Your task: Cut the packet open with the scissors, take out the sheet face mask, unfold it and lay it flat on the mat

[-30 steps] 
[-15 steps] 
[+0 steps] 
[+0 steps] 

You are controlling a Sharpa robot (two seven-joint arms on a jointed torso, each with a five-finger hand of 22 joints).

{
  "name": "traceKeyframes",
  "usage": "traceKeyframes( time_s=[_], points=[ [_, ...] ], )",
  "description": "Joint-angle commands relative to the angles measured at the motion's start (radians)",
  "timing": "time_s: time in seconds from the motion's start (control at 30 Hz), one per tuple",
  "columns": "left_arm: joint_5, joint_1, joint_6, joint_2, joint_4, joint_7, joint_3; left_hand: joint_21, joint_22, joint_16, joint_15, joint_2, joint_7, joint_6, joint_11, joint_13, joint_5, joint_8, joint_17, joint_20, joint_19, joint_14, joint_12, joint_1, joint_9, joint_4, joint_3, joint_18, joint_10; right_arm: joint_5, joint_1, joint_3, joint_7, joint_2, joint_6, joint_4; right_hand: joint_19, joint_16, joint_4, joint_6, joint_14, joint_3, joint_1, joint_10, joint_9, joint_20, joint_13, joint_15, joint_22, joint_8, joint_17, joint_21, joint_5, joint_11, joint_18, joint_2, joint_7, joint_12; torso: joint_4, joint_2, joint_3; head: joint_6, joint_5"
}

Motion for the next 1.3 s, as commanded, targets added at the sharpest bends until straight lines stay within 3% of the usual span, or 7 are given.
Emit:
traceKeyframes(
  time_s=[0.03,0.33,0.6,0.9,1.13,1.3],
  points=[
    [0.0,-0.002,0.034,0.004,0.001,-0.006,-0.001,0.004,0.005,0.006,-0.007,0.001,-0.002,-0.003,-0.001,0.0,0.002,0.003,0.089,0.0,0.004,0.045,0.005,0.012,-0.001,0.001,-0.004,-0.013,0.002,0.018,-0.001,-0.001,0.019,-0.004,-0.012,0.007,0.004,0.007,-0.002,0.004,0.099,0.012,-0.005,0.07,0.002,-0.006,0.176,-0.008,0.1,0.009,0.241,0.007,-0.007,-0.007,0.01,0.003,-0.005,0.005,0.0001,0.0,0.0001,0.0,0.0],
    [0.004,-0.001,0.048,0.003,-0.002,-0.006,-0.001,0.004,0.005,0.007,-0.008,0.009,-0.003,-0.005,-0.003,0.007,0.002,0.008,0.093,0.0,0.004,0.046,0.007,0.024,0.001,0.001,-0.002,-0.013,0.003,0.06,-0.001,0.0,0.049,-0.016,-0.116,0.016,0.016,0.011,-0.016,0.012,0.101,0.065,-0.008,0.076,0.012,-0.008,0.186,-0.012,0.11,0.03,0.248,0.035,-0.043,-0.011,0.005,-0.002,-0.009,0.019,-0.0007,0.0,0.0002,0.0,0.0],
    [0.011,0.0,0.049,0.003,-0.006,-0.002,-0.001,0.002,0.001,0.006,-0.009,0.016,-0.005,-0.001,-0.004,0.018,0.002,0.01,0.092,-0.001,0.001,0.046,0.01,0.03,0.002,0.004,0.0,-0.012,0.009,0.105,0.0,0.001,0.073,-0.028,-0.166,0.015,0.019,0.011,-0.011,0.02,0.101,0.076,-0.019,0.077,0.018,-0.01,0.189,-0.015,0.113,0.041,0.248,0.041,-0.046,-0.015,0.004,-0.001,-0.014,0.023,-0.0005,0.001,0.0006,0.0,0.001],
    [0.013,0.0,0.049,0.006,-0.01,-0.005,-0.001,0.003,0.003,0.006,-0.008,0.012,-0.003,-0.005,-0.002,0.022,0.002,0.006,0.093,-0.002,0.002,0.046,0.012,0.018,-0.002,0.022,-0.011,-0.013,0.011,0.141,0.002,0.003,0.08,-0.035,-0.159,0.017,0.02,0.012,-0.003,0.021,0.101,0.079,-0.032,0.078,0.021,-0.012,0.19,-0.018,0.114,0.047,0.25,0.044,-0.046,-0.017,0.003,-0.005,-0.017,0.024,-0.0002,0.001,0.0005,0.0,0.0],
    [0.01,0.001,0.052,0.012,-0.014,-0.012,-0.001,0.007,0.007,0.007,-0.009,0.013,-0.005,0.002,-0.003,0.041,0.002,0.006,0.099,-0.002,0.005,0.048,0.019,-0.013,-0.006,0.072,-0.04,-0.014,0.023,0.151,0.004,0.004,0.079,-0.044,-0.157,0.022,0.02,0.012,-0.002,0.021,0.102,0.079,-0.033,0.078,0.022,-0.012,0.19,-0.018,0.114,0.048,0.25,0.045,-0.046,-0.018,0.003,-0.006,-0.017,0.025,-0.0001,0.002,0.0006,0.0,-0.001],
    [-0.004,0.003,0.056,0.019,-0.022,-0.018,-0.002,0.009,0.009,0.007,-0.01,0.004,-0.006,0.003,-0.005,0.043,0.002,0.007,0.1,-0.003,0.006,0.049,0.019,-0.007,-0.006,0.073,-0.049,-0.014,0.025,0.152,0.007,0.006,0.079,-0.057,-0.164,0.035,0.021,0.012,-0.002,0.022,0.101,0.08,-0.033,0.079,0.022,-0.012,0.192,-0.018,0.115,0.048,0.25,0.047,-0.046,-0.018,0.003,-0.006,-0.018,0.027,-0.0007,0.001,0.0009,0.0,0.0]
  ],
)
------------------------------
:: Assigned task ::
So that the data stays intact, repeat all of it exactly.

:: Exercise solution ::
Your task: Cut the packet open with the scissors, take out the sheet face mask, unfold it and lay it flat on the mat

[-30 steps] 
[-15 steps] 
[+0 steps] 
[+0 steps] 

You are controlling a Sharpa robot (two seven-joint arms on a jointed torso, each with a five-finger hand of 22 joints).

{
  "name": "traceKeyframes",
  "usage": "traceKeyframes( time_s=[_], points=[ [_, ...] ], )",
  "description": "Joint-angle commands relative to the angles measured at the motion's start (radians)",
  "timing": "time_s: time in seconds from the motion's start (control at 30 Hz), one per tuple",
  "columns": "left_arm: joint_5, joint_1, joint_6, joint_2, joint_4, joint_7, joint_3; left_hand: joint_21, joint_22, joint_16, joint_15, joint_2, joint_7, joint_6, joint_11, joint_13, joint_5, joint_8, joint_17, joint_20, joint_19, joint_14, joint_12, joint_1, joint_9, joint_4, joint_3, joint_18, joint_10; right_arm: joint_5, joint_1, joint_3, joint_7, joint_2, joint_6, joint_4; right_hand: joint_19, joint_16, joint_4, joint_6, joint_14, joint_3, joint_1, joint_10, joint_9, joint_20, joint_13, joint_15, joint_22, joint_8, joint_17, joint_21, joint_5, joint_11, joint_18, joint_2, joint_7, joint_12; torso: joint_4, joint_2, joint_3; head: joint_6, joint_5"
}

Motion for the next 1.3 s, as commanded, targets added at the sharpest bends until straight lines stay within 3% of the usual span, or 7 are given.
Emit:
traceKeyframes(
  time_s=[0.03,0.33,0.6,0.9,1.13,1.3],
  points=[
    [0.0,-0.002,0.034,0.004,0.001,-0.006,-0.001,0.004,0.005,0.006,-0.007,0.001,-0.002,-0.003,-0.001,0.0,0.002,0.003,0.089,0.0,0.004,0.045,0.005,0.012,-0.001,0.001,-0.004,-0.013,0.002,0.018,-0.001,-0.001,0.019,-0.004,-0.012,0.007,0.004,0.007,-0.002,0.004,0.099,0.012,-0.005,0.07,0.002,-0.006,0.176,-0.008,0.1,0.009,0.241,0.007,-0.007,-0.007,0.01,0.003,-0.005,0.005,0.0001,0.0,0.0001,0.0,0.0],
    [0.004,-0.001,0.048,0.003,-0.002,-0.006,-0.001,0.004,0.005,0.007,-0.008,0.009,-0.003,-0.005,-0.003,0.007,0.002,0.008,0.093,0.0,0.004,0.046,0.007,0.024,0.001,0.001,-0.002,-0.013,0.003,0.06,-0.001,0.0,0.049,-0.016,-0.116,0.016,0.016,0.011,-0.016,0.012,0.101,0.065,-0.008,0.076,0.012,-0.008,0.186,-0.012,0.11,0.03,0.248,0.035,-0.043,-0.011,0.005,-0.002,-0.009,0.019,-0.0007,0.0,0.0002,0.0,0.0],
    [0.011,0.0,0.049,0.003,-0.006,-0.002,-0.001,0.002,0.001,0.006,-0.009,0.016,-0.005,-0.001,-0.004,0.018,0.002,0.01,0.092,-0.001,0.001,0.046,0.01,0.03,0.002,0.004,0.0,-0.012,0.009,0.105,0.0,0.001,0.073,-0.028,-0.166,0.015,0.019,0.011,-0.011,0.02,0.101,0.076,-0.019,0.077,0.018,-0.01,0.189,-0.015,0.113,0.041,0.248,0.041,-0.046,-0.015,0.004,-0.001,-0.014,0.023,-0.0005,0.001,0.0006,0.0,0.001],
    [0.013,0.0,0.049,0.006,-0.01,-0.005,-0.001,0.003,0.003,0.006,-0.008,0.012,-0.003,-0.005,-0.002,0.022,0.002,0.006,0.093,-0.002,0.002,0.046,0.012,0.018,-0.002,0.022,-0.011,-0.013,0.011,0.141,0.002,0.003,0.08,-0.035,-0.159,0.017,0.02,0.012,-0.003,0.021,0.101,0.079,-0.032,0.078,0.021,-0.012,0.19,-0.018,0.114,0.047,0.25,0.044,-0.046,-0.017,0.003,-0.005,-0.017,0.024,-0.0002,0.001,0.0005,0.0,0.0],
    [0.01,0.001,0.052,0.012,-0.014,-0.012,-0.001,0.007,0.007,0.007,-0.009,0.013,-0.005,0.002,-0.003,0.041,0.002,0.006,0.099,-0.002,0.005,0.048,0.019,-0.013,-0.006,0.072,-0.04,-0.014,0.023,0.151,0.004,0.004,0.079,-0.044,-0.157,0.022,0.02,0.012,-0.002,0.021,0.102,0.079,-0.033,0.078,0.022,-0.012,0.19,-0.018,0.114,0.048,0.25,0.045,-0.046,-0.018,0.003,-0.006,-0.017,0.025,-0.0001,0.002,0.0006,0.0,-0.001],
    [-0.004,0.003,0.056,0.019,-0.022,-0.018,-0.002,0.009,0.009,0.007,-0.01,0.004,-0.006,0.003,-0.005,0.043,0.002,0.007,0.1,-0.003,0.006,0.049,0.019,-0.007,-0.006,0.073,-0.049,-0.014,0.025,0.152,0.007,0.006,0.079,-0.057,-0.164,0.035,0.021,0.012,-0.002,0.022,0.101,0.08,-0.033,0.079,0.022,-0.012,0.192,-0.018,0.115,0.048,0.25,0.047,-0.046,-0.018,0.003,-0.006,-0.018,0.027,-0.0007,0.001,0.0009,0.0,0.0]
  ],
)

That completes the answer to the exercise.